Dravidoseps nilgiriensis

Scientific classification
- Kingdom: Animalia
- Phylum: Chordata
- Order: Squamata
- Family: Scincidae
- Genus: Dravidoseps
- Species: D. nilgiriensis
- Binomial name: Dravidoseps nilgiriensis (Ganesh, et al., 2021)
- Synonyms: Subdoluseps nilgiriensis Ganesh, et al., 2021;

= Dravidoseps nilgiriensis =

- Authority: (Ganesh, et al., 2021)
- Synonyms: Subdoluseps nilgiriensis Ganesh, et al., 2021

Species of lizard

The Nilgiri gracile skink (Dravidoseps nilgiriensis) is a species of skink found in Western Ghats ranges in the Nilgiri hills in Tamil Nadu, southern India.

==Description==
Dravidoseps nilgiriensis can be identified by: slender, small-sized body (47–67 mm); sandy brown above, with each scale tipped with black; a thick black lateral band from snout to tail; a distinct white labial streak; dirty white venter, with throat having mild black striations; 28–29 midbody scale rows; 71–74 mid ventral scales; 66–69 paravertebral scales.

==Etymology==
This species was named after its type locality - the Nilgiri hills, in the Western Ghats of southern India.

==Discovery==
Dravidoseps nilgiriensis was discovered by scientists in the Anaikatti and Mulli hills of the Nilgiri district of Tamil Nadu, in a farmland surrounded by deciduous forests.
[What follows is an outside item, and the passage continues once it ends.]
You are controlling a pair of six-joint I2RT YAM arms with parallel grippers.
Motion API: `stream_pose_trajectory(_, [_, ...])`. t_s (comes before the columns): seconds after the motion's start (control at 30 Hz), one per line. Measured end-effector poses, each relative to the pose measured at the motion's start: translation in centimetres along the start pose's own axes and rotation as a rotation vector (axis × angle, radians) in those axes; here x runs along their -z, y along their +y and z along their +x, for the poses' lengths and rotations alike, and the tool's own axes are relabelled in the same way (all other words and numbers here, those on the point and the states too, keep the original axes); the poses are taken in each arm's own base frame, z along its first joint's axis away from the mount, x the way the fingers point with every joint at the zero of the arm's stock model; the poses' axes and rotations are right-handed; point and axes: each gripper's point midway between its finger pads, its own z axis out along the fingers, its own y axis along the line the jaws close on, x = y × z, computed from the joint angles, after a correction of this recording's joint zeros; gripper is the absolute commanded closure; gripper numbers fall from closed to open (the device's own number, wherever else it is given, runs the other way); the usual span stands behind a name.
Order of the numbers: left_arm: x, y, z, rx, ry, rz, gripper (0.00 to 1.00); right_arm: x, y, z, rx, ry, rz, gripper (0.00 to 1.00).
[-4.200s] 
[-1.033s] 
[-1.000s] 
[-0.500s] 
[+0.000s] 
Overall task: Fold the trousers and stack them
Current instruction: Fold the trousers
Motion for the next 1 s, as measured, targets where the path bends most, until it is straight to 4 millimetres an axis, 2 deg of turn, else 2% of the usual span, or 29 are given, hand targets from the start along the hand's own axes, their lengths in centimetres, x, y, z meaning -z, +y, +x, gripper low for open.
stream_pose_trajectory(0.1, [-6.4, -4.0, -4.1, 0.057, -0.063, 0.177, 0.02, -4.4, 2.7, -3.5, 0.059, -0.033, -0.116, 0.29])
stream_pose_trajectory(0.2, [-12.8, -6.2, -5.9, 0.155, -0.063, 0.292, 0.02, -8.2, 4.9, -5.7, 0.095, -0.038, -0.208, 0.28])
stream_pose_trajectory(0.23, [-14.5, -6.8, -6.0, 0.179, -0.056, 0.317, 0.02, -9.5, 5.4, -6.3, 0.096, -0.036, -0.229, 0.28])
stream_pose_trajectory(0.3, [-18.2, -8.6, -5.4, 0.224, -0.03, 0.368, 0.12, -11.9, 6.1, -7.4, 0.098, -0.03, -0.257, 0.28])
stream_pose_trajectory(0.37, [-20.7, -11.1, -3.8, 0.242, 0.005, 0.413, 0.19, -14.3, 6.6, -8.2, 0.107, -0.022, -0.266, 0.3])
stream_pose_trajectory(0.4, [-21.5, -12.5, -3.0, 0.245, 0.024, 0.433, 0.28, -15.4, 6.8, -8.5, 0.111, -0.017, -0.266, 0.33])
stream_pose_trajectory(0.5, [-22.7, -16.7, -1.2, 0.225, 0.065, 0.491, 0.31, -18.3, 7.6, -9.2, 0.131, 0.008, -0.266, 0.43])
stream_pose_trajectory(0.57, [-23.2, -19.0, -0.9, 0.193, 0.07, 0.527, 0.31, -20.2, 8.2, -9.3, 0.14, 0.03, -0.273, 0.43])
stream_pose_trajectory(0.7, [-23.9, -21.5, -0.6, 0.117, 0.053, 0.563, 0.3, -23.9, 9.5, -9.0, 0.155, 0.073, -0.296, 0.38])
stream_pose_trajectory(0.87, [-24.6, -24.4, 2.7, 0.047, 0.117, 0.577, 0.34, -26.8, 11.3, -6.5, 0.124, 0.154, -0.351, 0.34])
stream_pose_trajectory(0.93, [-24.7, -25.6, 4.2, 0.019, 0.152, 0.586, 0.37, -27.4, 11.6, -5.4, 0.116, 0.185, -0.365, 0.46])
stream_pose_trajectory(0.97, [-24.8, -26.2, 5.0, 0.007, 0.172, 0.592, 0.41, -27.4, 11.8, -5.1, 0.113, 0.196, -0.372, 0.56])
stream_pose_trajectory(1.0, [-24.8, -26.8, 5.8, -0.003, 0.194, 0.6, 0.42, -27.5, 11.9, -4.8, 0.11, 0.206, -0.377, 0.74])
First found in 2019, after many months of research it was named and described as new to science, in 2021.

==Natural history==
Dravidoseps nilgiriensis is most likely a diurnal, insectivorous, skink that lives on dry leaf-litter in deciduous forest belts in mid-elevations (800 m) of these hills. These skinks were seen in marginally human-occupied areas as well, including the place where from they were first sighted. Nothing is known about its reproduction and other life-history traits.